INSTRUCTIONS FOR THE TASK. Using the records below, quote only the span that opens with the line containing "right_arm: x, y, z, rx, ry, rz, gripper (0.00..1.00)" and closes with the line containing "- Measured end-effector", exactly and inclusively.
══ DATA IN THIS EXERCISE ══
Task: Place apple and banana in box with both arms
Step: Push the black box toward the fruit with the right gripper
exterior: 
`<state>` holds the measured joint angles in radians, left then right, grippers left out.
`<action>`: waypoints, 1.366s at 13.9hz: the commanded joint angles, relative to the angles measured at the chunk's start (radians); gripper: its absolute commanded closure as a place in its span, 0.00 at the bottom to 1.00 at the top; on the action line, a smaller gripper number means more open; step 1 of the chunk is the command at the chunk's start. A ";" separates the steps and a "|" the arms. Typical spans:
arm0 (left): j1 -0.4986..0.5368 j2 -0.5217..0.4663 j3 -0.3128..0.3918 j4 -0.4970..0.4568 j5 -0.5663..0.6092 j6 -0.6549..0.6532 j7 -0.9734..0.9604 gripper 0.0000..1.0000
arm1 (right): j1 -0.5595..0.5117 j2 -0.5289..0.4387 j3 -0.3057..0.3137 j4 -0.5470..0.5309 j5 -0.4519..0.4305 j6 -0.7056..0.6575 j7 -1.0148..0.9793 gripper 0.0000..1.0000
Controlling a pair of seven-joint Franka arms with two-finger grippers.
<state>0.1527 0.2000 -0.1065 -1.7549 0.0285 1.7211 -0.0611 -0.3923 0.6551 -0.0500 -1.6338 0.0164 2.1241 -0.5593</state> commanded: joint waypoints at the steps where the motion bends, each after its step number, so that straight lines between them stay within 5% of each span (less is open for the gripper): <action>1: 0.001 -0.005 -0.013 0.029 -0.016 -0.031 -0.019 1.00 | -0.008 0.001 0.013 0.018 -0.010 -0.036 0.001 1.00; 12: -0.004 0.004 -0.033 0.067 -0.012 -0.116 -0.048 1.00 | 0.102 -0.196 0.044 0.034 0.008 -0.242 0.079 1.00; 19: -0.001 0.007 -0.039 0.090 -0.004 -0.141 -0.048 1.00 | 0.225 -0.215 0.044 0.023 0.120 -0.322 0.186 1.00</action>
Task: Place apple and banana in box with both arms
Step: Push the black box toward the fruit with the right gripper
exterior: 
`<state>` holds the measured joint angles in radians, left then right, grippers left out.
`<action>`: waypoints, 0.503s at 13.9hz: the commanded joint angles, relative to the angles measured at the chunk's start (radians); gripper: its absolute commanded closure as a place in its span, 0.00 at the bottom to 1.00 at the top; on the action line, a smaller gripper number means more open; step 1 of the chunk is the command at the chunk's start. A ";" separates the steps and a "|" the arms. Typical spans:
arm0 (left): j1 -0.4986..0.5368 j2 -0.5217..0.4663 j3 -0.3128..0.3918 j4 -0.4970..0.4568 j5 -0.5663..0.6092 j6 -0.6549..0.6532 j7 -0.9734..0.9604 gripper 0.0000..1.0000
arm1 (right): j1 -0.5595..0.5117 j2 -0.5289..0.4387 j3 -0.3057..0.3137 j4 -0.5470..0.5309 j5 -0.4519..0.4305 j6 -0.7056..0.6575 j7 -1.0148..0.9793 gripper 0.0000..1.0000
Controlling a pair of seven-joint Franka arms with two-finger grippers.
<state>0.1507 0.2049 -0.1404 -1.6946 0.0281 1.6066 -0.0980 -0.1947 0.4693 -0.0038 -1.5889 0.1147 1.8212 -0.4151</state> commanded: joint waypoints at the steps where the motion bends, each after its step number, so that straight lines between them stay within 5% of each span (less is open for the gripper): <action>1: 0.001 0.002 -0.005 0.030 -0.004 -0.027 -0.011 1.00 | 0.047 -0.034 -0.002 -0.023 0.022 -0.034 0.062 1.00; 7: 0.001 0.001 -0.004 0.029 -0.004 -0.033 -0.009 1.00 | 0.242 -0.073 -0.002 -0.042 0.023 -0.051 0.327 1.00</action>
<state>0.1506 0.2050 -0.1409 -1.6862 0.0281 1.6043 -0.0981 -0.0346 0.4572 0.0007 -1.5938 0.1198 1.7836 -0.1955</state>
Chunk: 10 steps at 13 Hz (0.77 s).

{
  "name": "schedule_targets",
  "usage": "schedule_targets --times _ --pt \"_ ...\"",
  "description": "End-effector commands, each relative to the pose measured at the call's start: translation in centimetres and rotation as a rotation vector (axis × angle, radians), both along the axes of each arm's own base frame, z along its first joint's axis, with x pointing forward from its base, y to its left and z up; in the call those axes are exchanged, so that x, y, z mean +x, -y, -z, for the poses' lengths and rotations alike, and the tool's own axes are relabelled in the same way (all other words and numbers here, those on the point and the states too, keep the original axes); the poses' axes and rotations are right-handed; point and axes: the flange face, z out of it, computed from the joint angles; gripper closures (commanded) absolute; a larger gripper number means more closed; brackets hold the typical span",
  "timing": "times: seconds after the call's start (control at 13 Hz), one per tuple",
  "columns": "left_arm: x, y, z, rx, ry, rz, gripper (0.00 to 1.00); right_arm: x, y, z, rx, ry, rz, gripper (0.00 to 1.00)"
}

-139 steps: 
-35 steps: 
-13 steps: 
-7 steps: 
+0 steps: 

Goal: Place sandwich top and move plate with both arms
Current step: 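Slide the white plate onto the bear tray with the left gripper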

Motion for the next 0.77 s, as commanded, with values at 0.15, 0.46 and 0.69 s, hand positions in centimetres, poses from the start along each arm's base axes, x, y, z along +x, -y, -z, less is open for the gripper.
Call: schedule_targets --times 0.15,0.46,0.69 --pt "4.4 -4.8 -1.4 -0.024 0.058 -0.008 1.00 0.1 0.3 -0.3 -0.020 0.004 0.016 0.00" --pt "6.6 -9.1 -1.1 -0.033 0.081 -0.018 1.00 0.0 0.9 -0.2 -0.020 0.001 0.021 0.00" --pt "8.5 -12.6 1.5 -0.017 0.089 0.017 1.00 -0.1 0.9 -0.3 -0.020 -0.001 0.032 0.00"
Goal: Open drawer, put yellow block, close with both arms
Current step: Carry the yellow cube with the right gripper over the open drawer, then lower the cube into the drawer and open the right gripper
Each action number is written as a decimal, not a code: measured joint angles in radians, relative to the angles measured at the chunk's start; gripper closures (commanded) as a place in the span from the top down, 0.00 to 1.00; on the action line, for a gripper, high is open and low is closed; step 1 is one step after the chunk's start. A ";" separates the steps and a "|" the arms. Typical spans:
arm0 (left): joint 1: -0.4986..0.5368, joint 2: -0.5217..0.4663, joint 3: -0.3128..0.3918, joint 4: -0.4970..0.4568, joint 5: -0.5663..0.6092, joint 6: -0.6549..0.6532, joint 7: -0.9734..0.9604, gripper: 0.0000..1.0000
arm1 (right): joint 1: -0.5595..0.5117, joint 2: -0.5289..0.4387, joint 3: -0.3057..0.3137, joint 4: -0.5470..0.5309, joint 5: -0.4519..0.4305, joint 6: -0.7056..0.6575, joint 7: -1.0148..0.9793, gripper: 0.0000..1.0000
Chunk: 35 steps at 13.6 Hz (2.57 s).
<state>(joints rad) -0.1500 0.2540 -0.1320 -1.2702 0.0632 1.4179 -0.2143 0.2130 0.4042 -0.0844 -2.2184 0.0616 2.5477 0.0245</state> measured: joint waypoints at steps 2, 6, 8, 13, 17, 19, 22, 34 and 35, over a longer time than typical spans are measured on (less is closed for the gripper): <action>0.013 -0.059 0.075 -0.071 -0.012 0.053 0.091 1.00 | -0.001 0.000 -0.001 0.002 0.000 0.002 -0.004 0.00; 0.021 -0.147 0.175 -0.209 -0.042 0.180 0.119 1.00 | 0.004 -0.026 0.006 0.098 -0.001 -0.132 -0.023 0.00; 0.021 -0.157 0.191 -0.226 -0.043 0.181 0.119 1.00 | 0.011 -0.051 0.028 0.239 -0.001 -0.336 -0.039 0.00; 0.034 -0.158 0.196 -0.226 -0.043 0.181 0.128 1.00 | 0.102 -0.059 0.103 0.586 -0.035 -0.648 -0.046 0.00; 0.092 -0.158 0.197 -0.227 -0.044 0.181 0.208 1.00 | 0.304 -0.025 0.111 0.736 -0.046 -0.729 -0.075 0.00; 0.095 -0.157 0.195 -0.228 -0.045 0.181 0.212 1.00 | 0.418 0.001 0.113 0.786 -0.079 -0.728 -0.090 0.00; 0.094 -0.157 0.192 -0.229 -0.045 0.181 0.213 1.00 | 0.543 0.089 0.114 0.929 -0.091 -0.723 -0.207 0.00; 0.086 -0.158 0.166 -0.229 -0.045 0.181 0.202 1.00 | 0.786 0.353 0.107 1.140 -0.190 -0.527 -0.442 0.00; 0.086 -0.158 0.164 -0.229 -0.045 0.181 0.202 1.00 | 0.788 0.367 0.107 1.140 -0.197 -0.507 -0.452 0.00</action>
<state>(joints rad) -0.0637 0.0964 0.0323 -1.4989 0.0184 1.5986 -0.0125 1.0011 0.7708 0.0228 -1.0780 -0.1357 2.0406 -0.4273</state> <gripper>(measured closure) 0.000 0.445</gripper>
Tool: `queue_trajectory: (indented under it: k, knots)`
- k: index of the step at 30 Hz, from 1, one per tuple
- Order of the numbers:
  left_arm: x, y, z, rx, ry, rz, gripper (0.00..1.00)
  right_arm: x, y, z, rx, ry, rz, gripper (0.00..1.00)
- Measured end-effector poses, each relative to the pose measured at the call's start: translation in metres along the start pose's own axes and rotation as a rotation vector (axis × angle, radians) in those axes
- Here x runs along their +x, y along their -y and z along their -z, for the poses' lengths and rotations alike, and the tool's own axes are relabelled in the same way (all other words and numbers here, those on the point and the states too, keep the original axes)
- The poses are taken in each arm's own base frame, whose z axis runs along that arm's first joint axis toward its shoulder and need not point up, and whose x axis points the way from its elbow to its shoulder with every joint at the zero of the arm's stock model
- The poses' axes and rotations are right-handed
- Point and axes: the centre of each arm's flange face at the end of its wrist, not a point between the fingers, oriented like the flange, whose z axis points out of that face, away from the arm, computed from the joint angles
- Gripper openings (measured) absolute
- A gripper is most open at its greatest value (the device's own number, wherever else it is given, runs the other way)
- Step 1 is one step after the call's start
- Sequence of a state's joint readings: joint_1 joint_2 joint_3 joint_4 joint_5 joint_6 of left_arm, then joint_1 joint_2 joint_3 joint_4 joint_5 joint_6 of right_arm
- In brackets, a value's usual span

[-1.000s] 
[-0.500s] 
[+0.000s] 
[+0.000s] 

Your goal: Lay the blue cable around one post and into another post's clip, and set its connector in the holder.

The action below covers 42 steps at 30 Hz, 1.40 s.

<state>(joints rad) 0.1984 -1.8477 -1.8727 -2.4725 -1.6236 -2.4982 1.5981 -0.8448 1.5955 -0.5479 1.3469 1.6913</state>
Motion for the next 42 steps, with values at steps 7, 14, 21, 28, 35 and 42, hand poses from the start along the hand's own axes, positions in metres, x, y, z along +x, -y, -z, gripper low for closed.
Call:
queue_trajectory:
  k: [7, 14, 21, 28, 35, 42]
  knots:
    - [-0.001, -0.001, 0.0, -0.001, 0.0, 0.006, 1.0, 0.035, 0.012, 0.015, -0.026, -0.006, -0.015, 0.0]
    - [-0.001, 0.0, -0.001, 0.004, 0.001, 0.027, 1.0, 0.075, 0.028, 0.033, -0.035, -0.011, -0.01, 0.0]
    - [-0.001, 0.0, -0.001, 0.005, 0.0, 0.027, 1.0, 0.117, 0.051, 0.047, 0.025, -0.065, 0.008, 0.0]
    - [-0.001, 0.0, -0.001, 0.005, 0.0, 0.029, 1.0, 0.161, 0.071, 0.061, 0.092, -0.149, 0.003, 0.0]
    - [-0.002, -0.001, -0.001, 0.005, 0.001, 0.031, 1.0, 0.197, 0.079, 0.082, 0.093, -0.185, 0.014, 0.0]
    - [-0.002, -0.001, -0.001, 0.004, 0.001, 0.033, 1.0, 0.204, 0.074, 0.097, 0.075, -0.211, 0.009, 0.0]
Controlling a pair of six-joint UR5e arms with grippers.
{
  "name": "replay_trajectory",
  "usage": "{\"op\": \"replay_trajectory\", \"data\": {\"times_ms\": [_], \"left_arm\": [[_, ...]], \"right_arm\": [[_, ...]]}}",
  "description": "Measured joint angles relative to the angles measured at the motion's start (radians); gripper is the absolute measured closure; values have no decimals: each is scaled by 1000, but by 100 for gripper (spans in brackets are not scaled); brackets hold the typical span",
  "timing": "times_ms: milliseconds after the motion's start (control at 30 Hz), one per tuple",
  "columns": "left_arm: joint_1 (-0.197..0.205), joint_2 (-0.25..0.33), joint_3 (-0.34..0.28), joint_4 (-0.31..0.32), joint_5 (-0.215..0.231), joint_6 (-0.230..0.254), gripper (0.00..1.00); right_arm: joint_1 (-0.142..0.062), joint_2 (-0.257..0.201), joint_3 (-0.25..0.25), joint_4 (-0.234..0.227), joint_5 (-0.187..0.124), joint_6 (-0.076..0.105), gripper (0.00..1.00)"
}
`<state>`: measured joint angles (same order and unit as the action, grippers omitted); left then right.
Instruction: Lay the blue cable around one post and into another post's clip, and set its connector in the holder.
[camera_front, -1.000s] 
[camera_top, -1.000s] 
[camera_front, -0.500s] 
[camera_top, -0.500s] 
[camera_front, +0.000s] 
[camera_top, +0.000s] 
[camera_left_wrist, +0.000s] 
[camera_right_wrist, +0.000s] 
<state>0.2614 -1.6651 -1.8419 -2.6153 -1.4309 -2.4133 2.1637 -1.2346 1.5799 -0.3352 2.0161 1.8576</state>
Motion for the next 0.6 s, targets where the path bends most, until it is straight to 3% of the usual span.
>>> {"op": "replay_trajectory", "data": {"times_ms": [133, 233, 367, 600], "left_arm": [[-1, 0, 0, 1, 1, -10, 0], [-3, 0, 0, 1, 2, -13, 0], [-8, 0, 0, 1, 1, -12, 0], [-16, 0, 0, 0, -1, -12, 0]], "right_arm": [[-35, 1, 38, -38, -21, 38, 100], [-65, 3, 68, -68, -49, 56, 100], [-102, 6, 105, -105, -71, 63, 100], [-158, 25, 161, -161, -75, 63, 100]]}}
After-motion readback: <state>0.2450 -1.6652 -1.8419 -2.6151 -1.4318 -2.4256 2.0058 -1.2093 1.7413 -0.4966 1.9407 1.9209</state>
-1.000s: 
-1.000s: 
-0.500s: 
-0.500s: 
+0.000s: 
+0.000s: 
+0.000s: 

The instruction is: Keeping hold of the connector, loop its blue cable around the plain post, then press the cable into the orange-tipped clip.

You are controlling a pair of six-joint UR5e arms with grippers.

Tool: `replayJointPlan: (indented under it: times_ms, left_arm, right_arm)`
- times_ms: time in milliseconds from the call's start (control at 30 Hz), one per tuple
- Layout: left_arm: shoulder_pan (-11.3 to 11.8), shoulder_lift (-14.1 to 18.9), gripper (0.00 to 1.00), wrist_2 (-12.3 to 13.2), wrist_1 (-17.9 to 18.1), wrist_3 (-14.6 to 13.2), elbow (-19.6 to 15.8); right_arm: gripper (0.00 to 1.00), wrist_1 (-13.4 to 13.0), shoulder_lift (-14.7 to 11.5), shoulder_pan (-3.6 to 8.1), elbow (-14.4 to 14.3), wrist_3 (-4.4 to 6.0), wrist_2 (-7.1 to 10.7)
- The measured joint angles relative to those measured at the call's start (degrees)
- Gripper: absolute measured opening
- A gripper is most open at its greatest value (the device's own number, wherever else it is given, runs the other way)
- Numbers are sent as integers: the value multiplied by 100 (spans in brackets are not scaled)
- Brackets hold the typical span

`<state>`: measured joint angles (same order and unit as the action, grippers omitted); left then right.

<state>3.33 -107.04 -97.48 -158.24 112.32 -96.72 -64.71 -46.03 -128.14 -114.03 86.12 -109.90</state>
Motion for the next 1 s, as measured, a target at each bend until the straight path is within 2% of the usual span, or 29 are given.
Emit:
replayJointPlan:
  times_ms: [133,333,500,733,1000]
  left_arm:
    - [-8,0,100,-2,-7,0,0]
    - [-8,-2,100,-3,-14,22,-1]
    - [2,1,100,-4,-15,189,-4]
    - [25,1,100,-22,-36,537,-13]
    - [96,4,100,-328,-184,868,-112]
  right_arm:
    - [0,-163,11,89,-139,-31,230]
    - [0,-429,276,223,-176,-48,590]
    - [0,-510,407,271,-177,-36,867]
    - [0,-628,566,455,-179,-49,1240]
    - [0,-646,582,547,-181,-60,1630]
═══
OUTPUT BELOW.
  right_arm: x, y, z, rx, ry, rz, gripper (0.00..1.00)
- Measured end-effector poses, each relative to the pose measured at the call's start: translation in metres along the start pose's own axes and rotation as a rotation vector (axis × angle, radians) in those axes

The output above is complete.